Aside from the state corrections commission monitoring, incidents at the jail are investigated by the county Commission on Human Rights, police, prosecutors, the department’s own internal affairs unit and an inmate grievance unit—a unit that advocates argue is understaffed. In addition, there has been a Jail Advisory Committee made up of East Meadow community leaders since the late 1980s following rallies opposing its expansion.
“Unless that jail is safe, then the community will not be,” says Legis. Norma Gonsalves (R-East Meadow), who has sat on the committee since its inception when she was a civic activist. “We want to see that the inmates are taken care of,” she says of the current committee while researching the visitors’ board idea.

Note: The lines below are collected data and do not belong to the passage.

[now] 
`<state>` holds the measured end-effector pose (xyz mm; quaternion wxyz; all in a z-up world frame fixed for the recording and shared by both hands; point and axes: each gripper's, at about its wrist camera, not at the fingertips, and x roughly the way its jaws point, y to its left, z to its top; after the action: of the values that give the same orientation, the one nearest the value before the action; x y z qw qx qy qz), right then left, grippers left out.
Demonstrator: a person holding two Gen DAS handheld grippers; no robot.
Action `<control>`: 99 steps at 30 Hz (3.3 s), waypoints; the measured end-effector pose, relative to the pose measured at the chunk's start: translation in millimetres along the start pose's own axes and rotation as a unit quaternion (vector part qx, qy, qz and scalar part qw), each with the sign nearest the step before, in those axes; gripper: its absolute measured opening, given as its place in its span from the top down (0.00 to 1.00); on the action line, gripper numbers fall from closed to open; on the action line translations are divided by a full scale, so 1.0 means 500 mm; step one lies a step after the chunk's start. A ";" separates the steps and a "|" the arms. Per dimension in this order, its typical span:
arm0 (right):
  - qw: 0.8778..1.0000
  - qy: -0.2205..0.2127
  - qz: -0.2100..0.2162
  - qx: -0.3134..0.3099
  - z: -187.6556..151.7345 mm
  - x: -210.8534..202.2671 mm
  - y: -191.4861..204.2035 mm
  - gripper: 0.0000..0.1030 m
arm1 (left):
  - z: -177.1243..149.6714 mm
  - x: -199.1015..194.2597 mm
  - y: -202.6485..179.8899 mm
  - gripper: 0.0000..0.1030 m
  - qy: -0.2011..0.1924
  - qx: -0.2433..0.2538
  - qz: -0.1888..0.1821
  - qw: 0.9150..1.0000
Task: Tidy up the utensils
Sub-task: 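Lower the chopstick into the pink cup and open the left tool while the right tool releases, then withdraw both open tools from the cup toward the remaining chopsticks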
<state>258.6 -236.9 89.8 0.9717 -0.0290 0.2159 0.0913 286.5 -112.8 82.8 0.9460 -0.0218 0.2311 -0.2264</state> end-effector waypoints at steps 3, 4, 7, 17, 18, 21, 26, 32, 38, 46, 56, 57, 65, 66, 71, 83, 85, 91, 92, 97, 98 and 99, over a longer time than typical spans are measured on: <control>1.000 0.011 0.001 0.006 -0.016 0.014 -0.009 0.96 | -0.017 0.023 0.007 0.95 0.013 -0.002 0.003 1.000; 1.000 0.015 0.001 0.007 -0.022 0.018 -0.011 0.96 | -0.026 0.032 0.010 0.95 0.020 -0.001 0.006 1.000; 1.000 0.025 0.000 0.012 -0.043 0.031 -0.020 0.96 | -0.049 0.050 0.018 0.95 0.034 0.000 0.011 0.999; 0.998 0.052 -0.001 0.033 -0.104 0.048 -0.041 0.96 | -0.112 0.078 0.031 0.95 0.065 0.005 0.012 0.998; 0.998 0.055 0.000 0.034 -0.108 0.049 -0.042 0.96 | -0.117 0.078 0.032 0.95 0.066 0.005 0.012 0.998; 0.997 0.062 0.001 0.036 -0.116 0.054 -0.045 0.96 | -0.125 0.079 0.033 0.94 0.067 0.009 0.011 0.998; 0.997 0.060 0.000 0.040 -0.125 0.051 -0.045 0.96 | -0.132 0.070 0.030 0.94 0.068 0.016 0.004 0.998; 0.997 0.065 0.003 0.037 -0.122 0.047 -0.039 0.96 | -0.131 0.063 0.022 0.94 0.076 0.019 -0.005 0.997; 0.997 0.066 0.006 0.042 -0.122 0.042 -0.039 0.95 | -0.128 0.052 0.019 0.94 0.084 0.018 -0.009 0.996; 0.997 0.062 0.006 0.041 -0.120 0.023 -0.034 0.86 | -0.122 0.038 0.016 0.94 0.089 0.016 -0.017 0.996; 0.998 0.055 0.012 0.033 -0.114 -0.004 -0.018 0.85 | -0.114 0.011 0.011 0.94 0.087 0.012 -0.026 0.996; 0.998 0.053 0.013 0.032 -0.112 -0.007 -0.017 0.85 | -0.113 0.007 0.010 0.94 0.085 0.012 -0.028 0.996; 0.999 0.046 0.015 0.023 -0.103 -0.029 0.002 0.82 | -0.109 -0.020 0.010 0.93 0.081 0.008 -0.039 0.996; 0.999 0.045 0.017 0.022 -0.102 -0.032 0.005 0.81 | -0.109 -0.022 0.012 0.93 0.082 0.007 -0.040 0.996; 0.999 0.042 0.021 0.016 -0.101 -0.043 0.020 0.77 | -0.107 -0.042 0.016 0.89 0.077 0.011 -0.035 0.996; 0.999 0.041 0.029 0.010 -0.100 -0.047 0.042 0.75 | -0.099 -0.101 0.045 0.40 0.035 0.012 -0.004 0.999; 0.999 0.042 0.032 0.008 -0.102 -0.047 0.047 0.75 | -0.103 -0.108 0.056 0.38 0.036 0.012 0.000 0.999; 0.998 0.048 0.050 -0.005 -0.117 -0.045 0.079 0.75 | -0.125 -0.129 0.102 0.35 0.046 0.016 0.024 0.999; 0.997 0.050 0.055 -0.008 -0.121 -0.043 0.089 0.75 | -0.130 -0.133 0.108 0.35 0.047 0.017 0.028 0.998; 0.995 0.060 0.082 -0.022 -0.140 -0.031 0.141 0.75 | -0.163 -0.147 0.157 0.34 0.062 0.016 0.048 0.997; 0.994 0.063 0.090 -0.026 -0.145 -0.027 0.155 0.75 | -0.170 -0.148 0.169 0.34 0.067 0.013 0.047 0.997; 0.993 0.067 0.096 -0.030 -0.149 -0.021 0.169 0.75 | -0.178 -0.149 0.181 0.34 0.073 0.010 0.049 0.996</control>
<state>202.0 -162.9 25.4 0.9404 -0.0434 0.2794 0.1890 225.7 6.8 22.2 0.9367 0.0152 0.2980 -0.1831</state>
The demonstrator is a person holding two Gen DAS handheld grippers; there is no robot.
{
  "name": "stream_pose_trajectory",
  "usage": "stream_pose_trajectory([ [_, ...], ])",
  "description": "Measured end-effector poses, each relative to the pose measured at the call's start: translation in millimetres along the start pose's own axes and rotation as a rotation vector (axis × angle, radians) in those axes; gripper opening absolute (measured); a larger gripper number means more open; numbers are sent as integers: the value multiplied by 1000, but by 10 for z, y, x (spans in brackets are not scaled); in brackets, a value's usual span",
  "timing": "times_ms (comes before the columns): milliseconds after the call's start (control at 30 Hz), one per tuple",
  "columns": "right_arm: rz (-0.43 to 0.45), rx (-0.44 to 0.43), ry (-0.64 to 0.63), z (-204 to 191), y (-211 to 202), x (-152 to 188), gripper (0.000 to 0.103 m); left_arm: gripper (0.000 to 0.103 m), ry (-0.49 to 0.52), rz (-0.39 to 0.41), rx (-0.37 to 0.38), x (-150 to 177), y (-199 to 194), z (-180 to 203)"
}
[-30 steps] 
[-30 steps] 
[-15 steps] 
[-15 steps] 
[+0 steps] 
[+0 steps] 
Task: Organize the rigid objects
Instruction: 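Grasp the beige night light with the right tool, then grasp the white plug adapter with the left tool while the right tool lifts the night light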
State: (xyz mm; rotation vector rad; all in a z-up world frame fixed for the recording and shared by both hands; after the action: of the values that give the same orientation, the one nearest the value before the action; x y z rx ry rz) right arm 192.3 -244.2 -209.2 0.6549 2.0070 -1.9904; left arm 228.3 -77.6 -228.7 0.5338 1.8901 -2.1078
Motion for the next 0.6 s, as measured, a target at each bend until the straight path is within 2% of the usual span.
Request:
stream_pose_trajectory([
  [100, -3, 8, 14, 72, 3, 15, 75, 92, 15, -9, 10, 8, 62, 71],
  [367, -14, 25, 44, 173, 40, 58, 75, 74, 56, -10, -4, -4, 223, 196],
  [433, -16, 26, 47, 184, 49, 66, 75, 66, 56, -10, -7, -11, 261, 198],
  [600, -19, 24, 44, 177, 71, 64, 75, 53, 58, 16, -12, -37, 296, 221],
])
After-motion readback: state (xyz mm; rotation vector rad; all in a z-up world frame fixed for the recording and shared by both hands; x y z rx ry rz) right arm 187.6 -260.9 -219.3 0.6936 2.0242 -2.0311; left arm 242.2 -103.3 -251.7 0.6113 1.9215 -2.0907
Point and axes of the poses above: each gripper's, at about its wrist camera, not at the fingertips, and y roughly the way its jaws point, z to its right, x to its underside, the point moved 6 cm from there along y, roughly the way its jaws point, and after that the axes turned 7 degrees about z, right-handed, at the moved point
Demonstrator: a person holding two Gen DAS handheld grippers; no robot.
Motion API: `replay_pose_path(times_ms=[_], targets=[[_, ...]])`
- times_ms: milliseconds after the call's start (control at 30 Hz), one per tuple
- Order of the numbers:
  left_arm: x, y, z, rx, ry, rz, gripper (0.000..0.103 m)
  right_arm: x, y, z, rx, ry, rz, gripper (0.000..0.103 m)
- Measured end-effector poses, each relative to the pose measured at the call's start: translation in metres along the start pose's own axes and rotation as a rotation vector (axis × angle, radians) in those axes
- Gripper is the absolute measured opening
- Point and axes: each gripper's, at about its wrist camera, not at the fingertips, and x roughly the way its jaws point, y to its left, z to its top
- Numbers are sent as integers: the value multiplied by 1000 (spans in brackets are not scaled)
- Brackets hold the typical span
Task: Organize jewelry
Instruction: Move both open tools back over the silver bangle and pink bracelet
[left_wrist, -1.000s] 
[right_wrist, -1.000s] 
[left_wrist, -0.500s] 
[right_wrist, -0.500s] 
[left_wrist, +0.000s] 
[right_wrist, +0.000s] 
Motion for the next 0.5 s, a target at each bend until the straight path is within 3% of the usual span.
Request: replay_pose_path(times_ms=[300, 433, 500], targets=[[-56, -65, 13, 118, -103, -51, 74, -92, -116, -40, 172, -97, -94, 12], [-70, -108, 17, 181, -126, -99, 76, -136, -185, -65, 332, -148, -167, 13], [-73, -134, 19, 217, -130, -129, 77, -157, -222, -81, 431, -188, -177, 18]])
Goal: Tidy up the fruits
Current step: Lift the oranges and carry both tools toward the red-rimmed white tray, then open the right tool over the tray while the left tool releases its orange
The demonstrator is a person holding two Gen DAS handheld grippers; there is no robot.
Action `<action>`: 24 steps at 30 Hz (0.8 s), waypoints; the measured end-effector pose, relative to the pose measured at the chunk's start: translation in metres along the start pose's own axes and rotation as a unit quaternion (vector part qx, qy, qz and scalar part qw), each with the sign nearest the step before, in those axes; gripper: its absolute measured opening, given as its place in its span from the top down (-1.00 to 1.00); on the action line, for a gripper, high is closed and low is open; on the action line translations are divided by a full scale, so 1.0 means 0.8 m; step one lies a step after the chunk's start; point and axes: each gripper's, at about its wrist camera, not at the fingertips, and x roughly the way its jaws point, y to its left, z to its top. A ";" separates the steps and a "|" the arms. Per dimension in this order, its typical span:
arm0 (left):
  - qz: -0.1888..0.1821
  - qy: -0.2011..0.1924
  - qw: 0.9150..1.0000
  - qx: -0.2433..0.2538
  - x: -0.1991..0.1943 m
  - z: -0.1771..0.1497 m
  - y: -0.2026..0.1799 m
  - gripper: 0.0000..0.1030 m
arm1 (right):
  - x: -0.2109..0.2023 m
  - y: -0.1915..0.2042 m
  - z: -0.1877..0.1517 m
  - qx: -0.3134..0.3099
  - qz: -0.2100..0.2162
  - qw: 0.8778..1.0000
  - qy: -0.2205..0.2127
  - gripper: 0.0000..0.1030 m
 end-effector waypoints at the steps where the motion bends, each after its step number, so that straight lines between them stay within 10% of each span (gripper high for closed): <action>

Fredrickson says that the current jail committee isn’t for inmates; it’s for neighbors concerned about inmate escapes, including East Meadow High School and district officials from across the street on Carman’s Avenue. The mandated board would be made up of experts from beyond the immediate community. And she notes that it isn’t up to Sposato, it’s Mangano who is tasked with the appointments.
District Attorney Kathleen Rice, who had called for expediting reviews on jail deaths, says through a spokesman that she is taking a wait-and-see approach on the advisory board issue until Mangano makes a decision. The county executive’s office did not answer questions on the administration’s position on the visitors’ board, but a Mangano spokeswoman forwarded Sposato’s aforementioned statement opposing the idea.
The visitors’ board was established under former Republican County Executive Tom Gulotta, who appears to have set the example of not appointing members for his Democratic successor, Tom Suozzi, to follow. Gulotta never started the initial nomination process 21 years ago nor amid revived efforts following the ’99 beating death, according to Newsday reports at the time.
Legis. Judy Jacobs (D-Woodbury) has said that, unlike many of the issues brought before the legislature, this should not break along party lines.
“This really is not a partisan issue,” Jacobs told the visitors’ board proponents at the legislative chamber in November. “This is not a time for finger pointing.”